▸ What to work on
Exactly the lines from the one containing "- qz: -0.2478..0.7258" through the final line of the listing are to be retyped, and nothing more.

┄┄┄┄┄┄┄┄┄┄┄┄┄┄┄┄┄┄┄┄

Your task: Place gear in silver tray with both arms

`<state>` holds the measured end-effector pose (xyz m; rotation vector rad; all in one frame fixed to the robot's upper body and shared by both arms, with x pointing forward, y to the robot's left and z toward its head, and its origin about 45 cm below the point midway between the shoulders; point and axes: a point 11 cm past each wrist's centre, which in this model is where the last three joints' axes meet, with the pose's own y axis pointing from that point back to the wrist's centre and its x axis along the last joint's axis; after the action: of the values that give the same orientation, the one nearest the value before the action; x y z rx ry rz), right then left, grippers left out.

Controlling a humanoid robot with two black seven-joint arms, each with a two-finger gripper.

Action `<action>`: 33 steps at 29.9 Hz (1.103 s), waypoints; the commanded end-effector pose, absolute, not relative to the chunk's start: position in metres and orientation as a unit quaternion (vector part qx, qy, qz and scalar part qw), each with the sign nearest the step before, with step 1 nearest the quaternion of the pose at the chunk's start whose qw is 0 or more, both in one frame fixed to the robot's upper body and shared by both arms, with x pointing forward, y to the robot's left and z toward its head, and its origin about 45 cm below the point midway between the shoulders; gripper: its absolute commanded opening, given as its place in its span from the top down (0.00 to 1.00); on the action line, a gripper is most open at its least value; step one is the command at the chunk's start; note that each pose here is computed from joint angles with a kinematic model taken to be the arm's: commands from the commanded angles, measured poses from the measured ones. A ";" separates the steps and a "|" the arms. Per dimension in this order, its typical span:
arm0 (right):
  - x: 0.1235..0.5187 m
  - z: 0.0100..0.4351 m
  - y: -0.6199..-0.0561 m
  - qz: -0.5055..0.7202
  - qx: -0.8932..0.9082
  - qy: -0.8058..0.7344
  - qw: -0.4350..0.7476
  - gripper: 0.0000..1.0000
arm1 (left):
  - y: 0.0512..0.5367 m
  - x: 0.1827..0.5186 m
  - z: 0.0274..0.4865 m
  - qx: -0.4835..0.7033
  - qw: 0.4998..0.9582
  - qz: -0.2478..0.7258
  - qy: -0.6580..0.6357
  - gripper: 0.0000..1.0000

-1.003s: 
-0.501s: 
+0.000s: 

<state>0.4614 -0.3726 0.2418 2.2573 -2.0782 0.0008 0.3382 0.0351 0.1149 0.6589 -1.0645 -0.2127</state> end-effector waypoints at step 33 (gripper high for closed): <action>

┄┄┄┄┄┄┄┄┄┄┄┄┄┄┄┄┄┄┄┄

▸ Your response
  - qz: -0.2478..0.7258
  - qy: -0.6580..0.6357
  - gripper: 0.0000..1.0000

-1.003s: 
-0.501s: 
+0.000s: 

<state>0.4614 -0.3726 0.2418 2.2573 -2.0782 0.0008 0.3382 0.0351 0.1149 0.6589 -1.0645 -0.2127</state> end-effector waypoints at step 33 (gripper high for closed): <action>

That completes the response to the exercise.